About this task
Filter the entries, keeping every line with the string "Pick".

Records shown
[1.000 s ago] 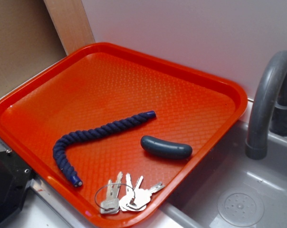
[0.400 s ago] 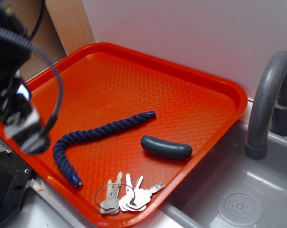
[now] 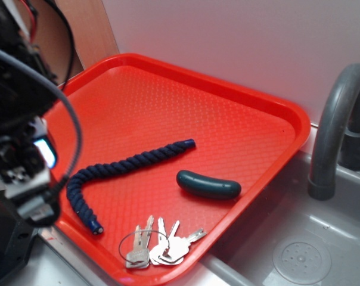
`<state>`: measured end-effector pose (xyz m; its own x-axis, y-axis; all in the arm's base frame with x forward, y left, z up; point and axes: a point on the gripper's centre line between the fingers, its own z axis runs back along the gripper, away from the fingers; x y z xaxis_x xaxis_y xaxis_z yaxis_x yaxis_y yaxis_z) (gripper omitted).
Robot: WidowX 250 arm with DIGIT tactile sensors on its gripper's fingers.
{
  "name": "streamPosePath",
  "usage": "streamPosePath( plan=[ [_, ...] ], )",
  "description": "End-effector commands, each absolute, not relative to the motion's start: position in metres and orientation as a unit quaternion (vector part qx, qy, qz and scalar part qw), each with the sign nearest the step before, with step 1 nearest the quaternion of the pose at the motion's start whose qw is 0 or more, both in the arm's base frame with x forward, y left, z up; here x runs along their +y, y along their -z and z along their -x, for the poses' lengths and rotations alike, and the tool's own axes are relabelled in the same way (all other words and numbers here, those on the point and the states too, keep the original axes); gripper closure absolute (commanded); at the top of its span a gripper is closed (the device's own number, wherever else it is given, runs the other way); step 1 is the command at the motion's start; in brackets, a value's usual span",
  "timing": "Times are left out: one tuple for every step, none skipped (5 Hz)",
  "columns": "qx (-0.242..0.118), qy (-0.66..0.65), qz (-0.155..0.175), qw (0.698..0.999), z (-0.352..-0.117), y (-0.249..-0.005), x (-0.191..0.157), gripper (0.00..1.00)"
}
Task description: Grab the silver keys.
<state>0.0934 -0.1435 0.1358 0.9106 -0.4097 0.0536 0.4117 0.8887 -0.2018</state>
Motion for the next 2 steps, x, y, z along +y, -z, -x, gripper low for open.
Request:
streamPosePath(
  plan=[
    [-0.068,0.246,0.085,0.963,-0.091,-0.106,-0.195,0.00],
    [-0.093,0.248,0.057,0.963,-0.100,-0.081,-0.209,0.00]
  ],
)
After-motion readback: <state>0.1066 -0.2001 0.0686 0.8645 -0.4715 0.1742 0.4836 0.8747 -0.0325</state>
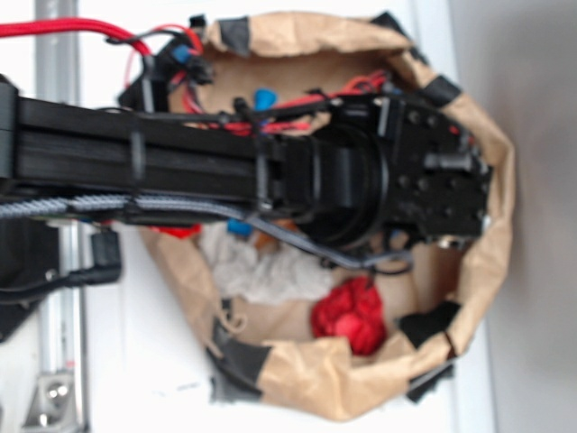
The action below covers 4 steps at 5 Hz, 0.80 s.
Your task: Grab the blue sponge.
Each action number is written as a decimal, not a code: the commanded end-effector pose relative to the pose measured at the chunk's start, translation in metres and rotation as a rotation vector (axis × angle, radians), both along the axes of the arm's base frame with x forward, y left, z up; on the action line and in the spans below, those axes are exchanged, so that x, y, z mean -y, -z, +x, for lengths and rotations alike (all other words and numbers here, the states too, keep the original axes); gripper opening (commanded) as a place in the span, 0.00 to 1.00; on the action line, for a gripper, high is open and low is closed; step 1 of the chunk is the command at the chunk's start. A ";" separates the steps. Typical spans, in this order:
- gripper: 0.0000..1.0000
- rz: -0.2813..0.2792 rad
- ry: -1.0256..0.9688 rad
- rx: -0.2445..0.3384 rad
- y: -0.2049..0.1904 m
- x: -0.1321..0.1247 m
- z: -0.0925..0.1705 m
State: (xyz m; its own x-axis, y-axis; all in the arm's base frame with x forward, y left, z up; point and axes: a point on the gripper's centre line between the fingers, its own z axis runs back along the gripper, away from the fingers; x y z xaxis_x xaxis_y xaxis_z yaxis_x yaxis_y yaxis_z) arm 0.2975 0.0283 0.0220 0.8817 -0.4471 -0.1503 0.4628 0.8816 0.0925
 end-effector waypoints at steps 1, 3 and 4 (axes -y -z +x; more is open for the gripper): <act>0.00 -0.137 -0.451 0.329 -0.110 -0.008 -0.029; 0.00 -0.122 -0.751 0.287 -0.146 0.011 -0.035; 0.00 -0.107 -0.766 0.256 -0.141 0.016 -0.034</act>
State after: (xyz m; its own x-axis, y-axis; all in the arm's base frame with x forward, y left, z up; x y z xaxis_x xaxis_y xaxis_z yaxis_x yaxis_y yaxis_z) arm 0.2531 0.0217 0.1514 0.9522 0.2998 0.0589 -0.3015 0.9533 0.0205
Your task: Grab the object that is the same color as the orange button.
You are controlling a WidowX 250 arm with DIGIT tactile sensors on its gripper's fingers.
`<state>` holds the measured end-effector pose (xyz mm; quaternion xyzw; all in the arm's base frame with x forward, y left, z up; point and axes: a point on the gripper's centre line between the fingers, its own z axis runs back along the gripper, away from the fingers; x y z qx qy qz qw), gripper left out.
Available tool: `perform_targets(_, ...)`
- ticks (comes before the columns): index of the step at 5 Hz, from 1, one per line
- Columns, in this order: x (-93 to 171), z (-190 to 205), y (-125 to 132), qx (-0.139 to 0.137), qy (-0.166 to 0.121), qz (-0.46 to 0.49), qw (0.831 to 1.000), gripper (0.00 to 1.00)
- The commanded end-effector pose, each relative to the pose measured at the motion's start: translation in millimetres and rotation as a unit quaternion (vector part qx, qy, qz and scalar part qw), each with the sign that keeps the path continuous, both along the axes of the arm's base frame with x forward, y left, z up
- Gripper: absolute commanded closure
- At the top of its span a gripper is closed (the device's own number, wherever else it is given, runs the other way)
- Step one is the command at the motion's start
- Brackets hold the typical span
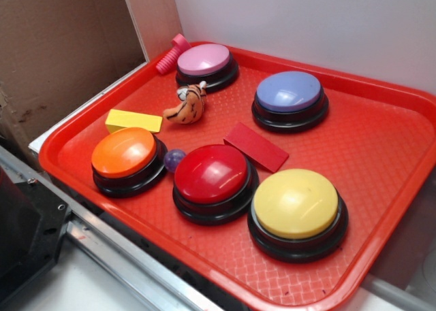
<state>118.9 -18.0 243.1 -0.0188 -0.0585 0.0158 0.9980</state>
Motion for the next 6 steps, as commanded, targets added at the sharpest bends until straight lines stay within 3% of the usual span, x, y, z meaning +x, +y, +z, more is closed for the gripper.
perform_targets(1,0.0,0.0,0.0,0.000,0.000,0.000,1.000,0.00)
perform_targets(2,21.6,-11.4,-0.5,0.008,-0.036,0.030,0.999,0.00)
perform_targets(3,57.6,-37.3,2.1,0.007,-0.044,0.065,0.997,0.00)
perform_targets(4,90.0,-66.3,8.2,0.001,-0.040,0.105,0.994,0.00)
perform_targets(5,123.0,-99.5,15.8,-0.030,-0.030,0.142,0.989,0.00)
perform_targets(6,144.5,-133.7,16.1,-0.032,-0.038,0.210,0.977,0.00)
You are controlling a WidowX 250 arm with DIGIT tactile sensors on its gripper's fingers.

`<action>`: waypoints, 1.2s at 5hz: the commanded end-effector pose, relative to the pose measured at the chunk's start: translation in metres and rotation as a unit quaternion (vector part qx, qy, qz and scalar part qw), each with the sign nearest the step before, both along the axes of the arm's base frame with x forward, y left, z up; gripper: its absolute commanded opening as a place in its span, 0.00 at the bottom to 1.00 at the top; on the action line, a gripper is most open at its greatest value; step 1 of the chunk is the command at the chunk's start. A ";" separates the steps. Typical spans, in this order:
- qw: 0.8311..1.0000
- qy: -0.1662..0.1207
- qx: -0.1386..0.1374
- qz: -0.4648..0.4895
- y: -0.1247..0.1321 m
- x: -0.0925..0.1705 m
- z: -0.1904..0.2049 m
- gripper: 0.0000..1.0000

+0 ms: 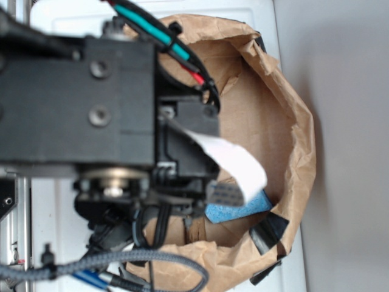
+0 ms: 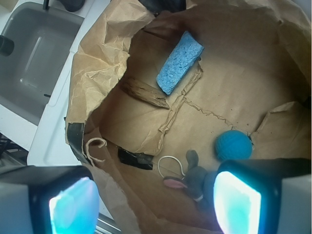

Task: Grab the wood chip.

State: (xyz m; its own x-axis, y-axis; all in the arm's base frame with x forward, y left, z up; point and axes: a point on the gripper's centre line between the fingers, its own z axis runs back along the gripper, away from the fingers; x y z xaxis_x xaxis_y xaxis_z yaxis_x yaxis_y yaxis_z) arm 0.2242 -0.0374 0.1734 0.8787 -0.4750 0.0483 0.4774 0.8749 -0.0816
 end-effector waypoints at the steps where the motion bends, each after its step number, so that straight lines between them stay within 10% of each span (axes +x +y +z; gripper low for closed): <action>1: 0.988 -0.054 -0.040 -0.137 0.026 0.027 -0.012 1.00; 3: 0.984 -0.071 -0.034 -0.159 0.040 0.062 -0.044 1.00; 6: 0.947 -0.080 0.070 -0.302 -0.029 0.056 -0.117 1.00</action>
State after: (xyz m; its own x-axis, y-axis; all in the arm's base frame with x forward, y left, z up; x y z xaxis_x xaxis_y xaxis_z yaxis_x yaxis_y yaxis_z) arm 0.2797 -0.0581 0.0494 0.4492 -0.8928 0.0342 0.8873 0.4503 0.0998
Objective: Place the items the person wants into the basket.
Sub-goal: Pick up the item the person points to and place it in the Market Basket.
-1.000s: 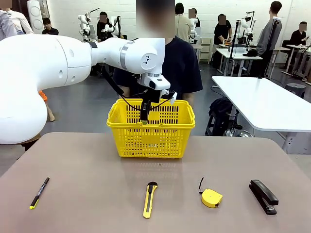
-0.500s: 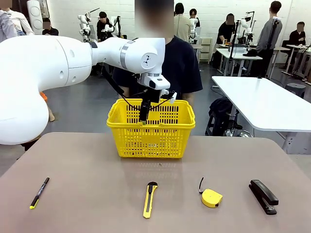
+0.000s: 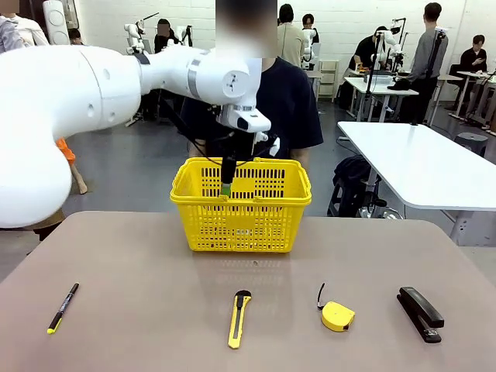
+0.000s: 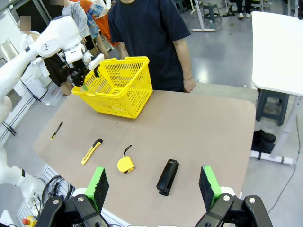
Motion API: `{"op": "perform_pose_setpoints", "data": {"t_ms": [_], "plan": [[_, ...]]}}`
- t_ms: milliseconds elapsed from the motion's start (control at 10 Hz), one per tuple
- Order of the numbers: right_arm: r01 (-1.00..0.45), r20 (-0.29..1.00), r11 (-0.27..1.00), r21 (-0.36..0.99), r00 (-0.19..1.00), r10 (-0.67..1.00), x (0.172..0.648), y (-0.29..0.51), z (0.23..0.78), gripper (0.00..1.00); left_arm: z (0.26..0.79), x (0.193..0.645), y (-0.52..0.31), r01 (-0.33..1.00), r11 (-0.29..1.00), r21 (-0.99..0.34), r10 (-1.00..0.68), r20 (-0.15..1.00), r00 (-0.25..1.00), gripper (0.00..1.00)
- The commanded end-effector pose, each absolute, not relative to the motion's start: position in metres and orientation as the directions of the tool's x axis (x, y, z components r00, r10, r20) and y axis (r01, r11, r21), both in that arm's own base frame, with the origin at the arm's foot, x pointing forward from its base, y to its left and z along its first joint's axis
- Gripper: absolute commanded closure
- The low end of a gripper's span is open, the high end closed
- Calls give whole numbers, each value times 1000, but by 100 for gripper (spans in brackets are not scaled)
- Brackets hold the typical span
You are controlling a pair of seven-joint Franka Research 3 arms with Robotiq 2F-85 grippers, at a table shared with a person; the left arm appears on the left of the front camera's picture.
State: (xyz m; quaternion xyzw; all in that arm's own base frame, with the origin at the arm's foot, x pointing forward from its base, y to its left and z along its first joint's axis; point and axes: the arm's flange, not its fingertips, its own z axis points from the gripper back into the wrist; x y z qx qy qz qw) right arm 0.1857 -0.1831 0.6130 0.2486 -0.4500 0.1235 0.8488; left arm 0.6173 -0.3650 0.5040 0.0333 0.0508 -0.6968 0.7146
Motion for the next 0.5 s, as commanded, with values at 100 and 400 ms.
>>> {"op": "perform_pose_setpoints", "data": {"t_ms": [100, 400], "plan": [[-435, 823, 845, 312, 568, -11, 188, -182, 612, 0, 573, 530, -293, 984, 176, 17, -983, -45, 177, 0], [-435, 823, 845, 312, 568, -11, 188, -182, 612, 0, 598, 462, -189, 946, 323, 22, -943, 91, 319, 0]]}}
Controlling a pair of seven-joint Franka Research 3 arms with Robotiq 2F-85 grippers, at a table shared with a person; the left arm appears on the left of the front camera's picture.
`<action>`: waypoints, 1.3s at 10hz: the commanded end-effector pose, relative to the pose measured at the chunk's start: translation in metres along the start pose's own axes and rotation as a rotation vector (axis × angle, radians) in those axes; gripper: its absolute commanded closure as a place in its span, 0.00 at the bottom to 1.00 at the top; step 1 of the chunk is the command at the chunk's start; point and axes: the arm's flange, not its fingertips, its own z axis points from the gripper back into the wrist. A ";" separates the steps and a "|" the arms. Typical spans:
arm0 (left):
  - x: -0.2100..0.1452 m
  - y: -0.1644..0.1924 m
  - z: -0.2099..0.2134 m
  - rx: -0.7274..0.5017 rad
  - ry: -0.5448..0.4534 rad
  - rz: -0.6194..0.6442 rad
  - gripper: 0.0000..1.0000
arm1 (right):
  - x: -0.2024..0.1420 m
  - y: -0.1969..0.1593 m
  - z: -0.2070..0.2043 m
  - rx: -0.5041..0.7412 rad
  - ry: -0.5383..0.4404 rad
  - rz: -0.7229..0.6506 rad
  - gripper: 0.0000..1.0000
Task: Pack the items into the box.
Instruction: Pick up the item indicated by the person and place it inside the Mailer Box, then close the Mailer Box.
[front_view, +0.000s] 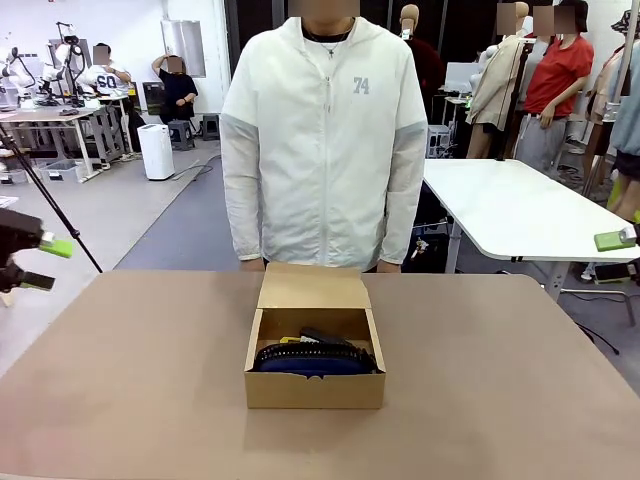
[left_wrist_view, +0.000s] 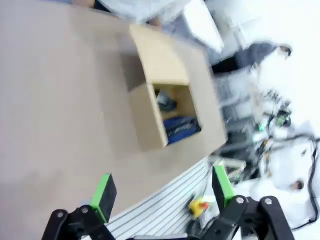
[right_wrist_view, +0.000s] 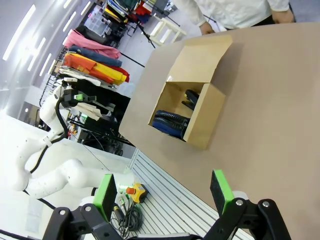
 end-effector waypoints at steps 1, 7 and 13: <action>0.010 -0.015 -0.014 0.080 0.125 -0.092 0.00 | 0.000 0.000 0.002 -0.003 0.013 0.018 0.00; 0.010 -0.015 -0.014 0.080 0.125 -0.092 0.00 | 0.000 0.000 0.002 -0.003 0.013 0.018 0.00; 0.010 -0.015 -0.014 0.080 0.125 -0.092 0.00 | 0.000 0.000 0.002 -0.003 0.013 0.018 0.00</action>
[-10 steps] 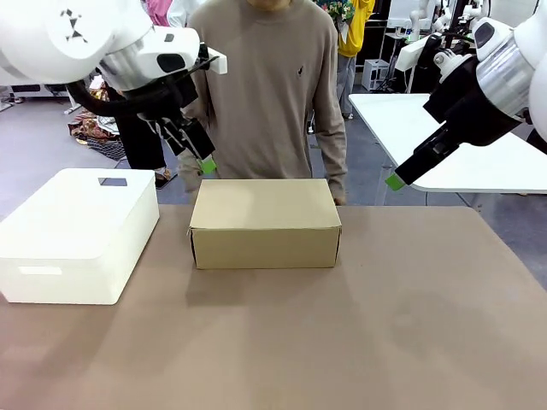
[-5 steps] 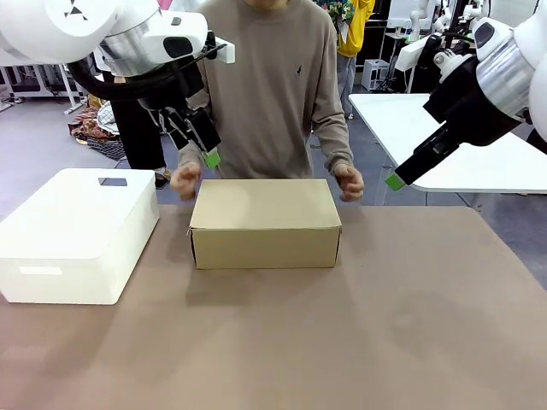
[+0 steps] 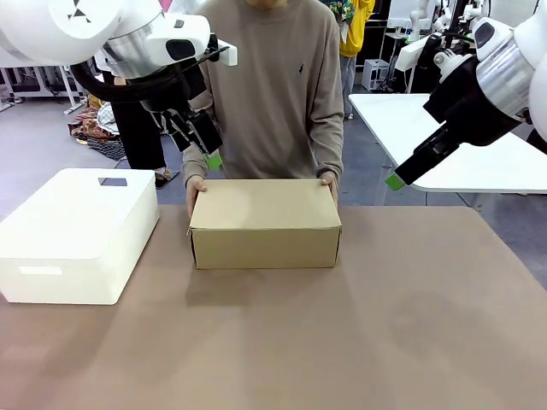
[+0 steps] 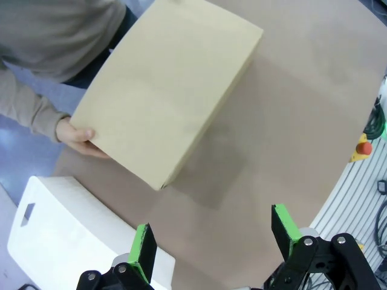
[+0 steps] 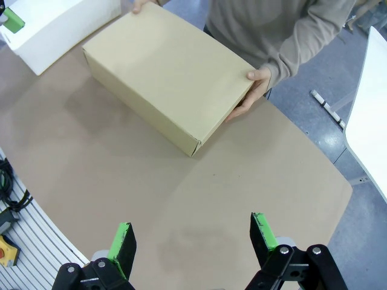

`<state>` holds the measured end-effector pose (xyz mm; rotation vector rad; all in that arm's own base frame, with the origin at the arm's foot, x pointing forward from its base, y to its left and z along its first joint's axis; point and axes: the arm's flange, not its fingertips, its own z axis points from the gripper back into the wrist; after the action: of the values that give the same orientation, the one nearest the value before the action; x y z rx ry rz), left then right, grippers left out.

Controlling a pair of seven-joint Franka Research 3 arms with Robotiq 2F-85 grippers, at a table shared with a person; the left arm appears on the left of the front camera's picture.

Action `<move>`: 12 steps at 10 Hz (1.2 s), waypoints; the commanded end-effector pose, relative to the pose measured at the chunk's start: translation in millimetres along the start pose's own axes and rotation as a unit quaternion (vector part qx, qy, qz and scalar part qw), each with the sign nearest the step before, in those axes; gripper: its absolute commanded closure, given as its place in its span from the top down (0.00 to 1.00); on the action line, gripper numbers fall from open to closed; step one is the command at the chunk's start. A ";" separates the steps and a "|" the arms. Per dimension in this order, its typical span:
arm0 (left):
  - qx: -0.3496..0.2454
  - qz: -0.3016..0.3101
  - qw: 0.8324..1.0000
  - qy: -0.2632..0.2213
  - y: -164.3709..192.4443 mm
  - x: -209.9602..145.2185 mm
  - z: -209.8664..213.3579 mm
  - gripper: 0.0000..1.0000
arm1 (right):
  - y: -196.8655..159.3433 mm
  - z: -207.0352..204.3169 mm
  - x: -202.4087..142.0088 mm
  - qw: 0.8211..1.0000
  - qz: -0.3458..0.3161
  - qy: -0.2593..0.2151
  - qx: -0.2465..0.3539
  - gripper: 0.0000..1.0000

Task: Pack the shoes into the box.
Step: Press down on the lid of the Shoes Box.

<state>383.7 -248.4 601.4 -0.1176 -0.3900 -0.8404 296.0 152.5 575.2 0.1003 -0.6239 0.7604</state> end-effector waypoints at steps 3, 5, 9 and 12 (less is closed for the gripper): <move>-0.001 -0.005 1.000 -0.002 0.5 -0.2 1.6 1.00 | 0.4 0.6 0.5 1.000 0.000 0.001 -0.005 1.00; -0.001 -0.005 1.000 -0.002 0.5 -0.2 1.6 1.00 | 0.4 0.6 0.5 1.000 0.000 0.001 -0.005 1.00; -0.001 -0.005 1.000 -0.002 0.5 -0.2 1.6 1.00 | 0.4 0.6 0.5 1.000 0.000 0.001 -0.005 1.00; -0.001 -0.005 1.000 -0.002 0.5 -0.2 1.6 1.00 | 0.4 0.6 0.5 1.000 0.000 0.001 -0.005 1.00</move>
<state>383.7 -248.4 601.4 -0.1176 -0.3901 -0.8405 296.0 152.5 575.2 0.1003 -0.6239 0.7604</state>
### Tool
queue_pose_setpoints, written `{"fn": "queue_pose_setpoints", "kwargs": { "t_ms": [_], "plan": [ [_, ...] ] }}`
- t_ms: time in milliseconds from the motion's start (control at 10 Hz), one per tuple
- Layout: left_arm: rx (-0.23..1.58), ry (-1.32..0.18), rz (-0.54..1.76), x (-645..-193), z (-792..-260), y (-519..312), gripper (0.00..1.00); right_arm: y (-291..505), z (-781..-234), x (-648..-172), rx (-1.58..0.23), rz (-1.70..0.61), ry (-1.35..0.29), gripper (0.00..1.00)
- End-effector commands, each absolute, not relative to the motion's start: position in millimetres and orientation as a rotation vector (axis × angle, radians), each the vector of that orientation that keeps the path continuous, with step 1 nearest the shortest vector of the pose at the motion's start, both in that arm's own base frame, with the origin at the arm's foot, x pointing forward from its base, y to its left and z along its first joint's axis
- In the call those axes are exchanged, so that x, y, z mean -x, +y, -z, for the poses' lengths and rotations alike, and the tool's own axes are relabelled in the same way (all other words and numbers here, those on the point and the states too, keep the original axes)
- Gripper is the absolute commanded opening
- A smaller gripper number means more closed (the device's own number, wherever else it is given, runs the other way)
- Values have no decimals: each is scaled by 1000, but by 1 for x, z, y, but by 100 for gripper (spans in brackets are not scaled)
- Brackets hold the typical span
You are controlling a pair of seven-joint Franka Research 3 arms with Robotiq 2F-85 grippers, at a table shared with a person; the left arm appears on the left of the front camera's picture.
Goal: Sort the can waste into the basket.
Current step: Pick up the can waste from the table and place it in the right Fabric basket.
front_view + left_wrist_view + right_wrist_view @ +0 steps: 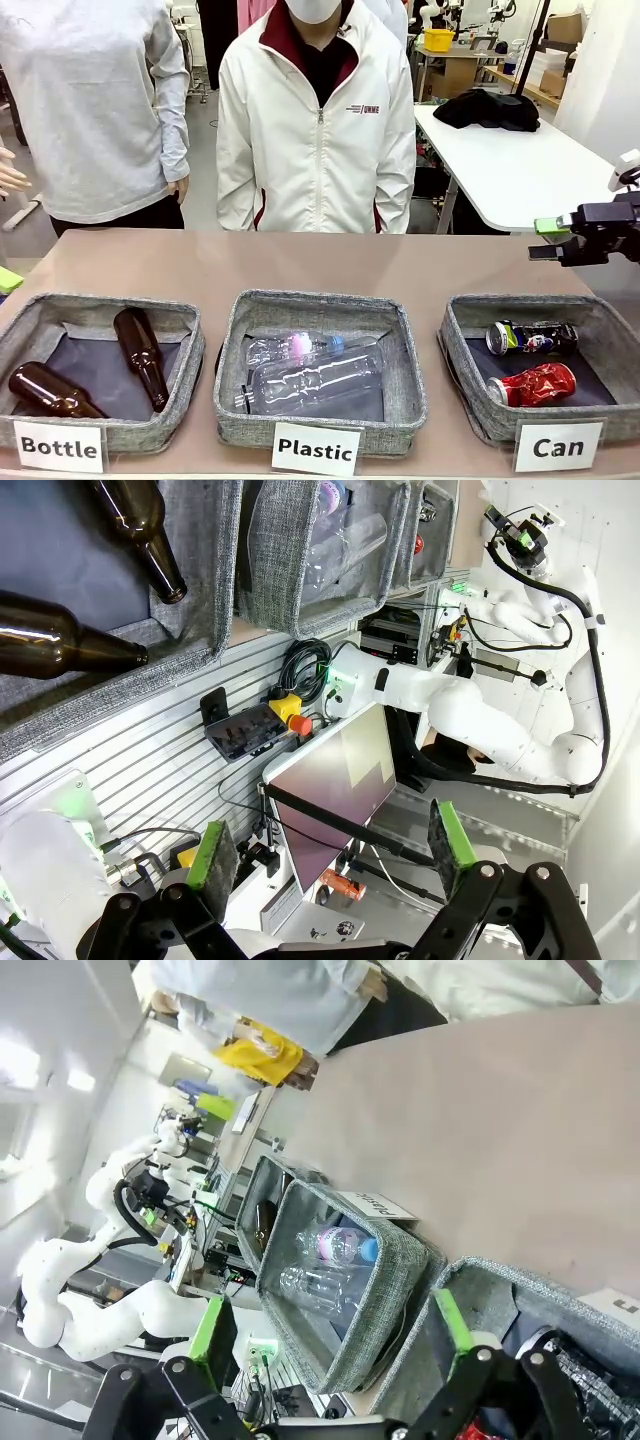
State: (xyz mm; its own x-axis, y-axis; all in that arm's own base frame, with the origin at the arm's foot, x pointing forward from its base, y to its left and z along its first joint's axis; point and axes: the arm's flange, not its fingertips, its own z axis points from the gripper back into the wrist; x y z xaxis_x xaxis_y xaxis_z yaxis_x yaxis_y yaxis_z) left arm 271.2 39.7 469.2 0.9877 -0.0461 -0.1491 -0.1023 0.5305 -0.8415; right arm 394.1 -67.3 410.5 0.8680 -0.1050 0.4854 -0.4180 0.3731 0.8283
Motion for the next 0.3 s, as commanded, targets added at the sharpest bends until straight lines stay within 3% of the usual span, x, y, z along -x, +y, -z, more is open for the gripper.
{"fn": "queue_pose_setpoints", "kwargs": {
  "t_ms": [0, 200],
  "plan": [
    [1013, 158, -32, -271, -470, 40, 100, -68, -410, -392, -1195, -228, -533, 100],
    [1013, 158, -32, -271, -470, 40, 100, -68, -410, -392, -1195, -228, -533, 100]
  ]
}}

Task output
Sub-goal: Pick up the item the person points to and place it in the Market Basket.
Instruction: Pick up the item indicated by the person and place it inside the Mailer Box, then close the Mailer Box.
Current step: Pick up the can waste from the table and place it in the right Fabric basket.

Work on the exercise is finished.